What is needed: Pictures must not appear in the copy. Reproduce exactly, and only, the lines from the one with "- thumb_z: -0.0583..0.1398" through the end of the data below.

Material provided:

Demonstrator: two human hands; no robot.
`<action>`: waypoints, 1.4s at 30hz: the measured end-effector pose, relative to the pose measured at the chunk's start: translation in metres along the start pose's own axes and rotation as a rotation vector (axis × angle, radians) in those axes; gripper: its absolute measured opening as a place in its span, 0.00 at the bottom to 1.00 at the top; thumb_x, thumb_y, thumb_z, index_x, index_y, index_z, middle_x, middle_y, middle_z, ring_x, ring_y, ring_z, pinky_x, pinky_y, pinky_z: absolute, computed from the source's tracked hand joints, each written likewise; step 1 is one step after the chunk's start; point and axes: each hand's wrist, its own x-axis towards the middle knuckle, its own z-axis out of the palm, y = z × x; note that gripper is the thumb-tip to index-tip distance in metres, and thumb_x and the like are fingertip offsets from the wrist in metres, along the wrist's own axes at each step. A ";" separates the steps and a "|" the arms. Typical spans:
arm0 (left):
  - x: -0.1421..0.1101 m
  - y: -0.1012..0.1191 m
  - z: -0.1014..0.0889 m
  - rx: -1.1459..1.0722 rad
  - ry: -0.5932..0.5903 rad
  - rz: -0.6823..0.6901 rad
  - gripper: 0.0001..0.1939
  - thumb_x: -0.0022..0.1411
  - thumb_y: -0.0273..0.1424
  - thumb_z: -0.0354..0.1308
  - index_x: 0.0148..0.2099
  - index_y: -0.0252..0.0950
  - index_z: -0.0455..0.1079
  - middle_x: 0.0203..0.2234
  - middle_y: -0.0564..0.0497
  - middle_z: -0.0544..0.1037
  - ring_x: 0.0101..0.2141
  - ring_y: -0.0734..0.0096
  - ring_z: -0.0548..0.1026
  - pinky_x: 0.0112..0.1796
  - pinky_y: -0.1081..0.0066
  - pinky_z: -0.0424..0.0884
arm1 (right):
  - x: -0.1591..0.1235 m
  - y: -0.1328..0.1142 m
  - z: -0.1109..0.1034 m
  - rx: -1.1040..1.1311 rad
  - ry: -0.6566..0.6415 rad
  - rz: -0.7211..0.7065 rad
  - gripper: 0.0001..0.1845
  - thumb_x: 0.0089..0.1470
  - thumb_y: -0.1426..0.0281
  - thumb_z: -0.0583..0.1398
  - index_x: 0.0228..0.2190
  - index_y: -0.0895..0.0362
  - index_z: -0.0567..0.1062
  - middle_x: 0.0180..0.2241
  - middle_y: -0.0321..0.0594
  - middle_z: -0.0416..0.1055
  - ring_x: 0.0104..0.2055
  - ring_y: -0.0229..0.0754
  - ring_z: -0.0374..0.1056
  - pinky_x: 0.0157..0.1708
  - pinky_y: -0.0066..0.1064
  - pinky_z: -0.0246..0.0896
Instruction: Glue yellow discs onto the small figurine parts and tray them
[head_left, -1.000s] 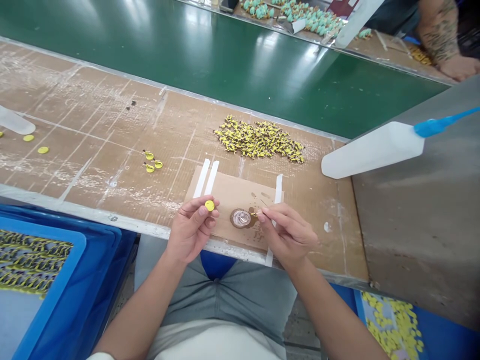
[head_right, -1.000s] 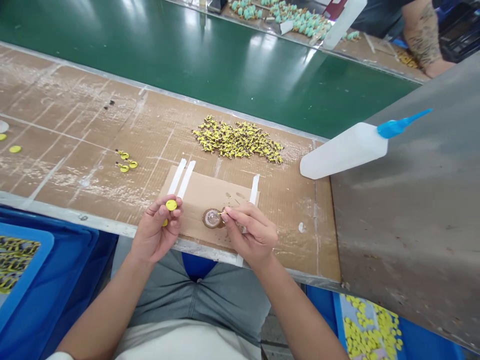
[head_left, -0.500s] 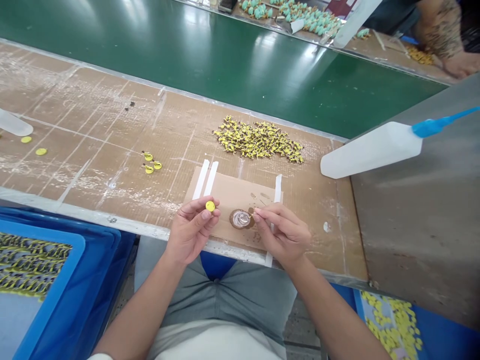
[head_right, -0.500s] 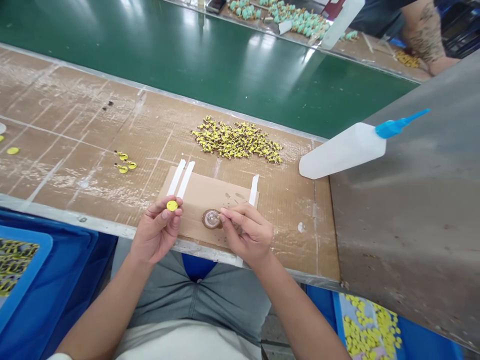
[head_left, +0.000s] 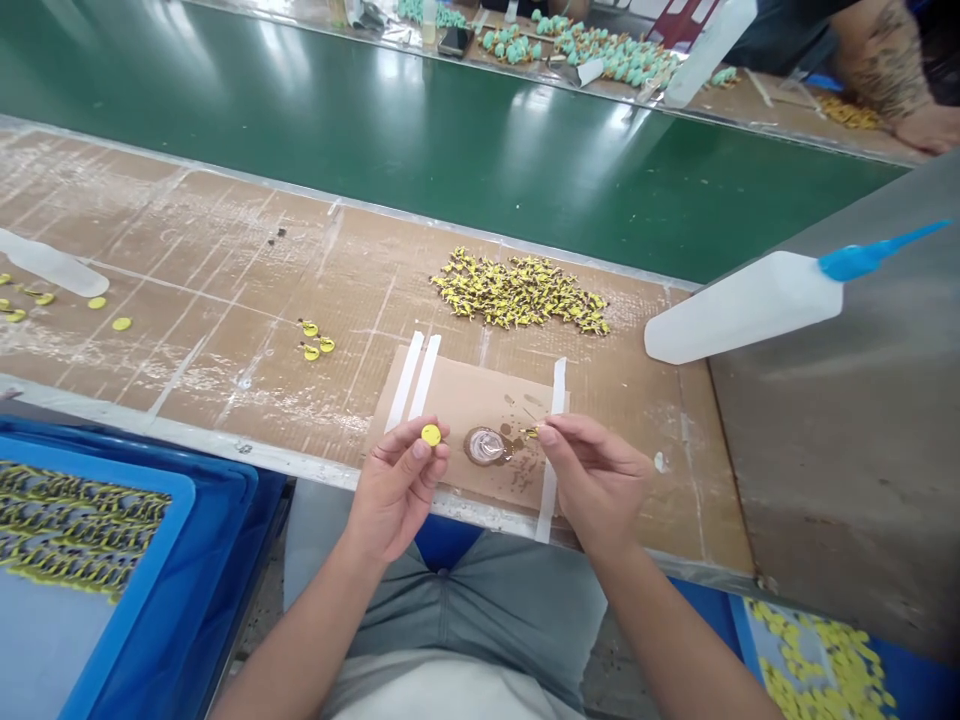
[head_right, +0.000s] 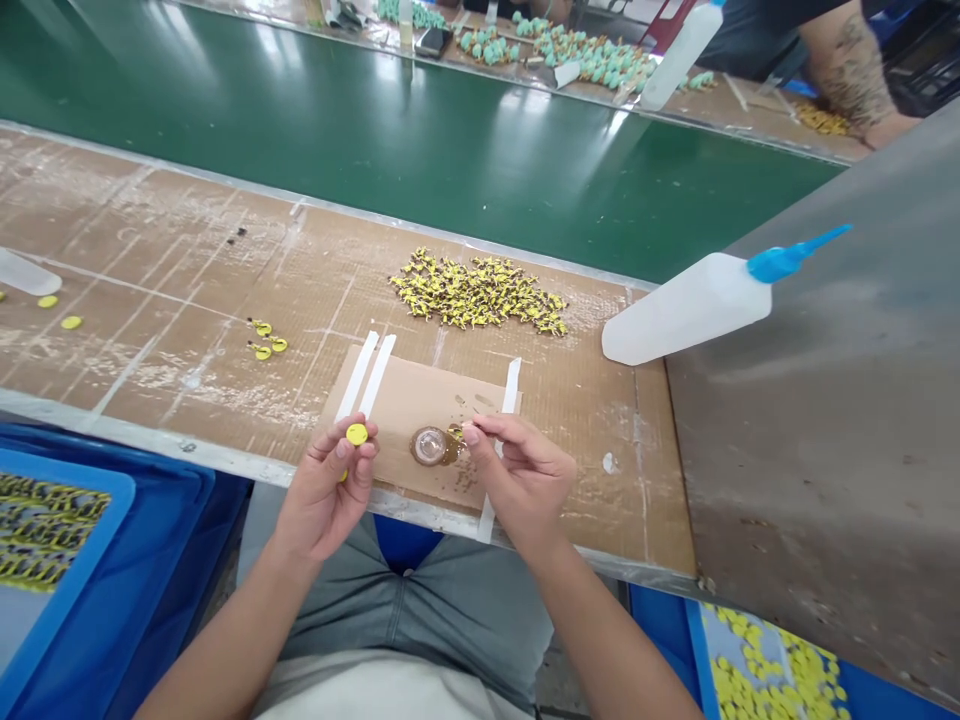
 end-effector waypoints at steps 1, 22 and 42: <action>-0.003 -0.003 0.002 -0.001 0.007 -0.011 0.13 0.48 0.28 0.74 0.39 0.37 0.81 0.33 0.50 0.84 0.30 0.79 0.81 0.33 0.86 0.77 | -0.002 -0.004 0.002 0.047 0.023 0.055 0.09 0.49 0.75 0.69 0.34 0.51 0.82 0.32 0.37 0.81 0.34 0.39 0.77 0.36 0.31 0.74; -0.039 -0.027 0.031 0.066 -0.066 0.047 0.08 0.57 0.27 0.68 0.41 0.39 0.82 0.37 0.49 0.85 0.37 0.73 0.83 0.40 0.81 0.78 | -0.035 -0.054 0.026 0.176 -0.034 0.063 0.13 0.51 0.82 0.66 0.37 0.54 0.81 0.37 0.41 0.80 0.38 0.45 0.78 0.40 0.36 0.77; -0.041 -0.029 0.032 0.084 -0.017 0.051 0.09 0.53 0.29 0.71 0.39 0.39 0.82 0.35 0.48 0.85 0.36 0.68 0.83 0.41 0.76 0.79 | -0.035 -0.055 0.027 0.058 -0.006 -0.034 0.13 0.50 0.79 0.67 0.36 0.52 0.81 0.35 0.40 0.81 0.34 0.45 0.78 0.35 0.38 0.79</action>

Response to the task:
  - thumb_z: -0.0583..0.1398
  - index_x: 0.0228..0.2190
  - index_y: -0.0895..0.0362
  - index_z: -0.0567..0.1062
  - middle_x: 0.0180..0.2241
  - middle_y: -0.0321..0.0594
  - middle_z: -0.0416..0.1055
  - ring_x: 0.0104..0.2055
  - ring_y: -0.0229..0.0754
  - ring_z: -0.0374..0.1056
  - pinky_x: 0.0157..0.1708
  - pinky_y: -0.0066..0.1064
  - pinky_z: -0.0246..0.0896
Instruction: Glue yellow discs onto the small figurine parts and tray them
[head_left, -1.000s] 
[head_right, -1.000s] 
[head_left, -0.500s] 
[head_right, -0.500s] 
[head_left, +0.000s] 
[head_right, +0.000s] 
 end-effector waypoints at steps 1, 22 and 42: <action>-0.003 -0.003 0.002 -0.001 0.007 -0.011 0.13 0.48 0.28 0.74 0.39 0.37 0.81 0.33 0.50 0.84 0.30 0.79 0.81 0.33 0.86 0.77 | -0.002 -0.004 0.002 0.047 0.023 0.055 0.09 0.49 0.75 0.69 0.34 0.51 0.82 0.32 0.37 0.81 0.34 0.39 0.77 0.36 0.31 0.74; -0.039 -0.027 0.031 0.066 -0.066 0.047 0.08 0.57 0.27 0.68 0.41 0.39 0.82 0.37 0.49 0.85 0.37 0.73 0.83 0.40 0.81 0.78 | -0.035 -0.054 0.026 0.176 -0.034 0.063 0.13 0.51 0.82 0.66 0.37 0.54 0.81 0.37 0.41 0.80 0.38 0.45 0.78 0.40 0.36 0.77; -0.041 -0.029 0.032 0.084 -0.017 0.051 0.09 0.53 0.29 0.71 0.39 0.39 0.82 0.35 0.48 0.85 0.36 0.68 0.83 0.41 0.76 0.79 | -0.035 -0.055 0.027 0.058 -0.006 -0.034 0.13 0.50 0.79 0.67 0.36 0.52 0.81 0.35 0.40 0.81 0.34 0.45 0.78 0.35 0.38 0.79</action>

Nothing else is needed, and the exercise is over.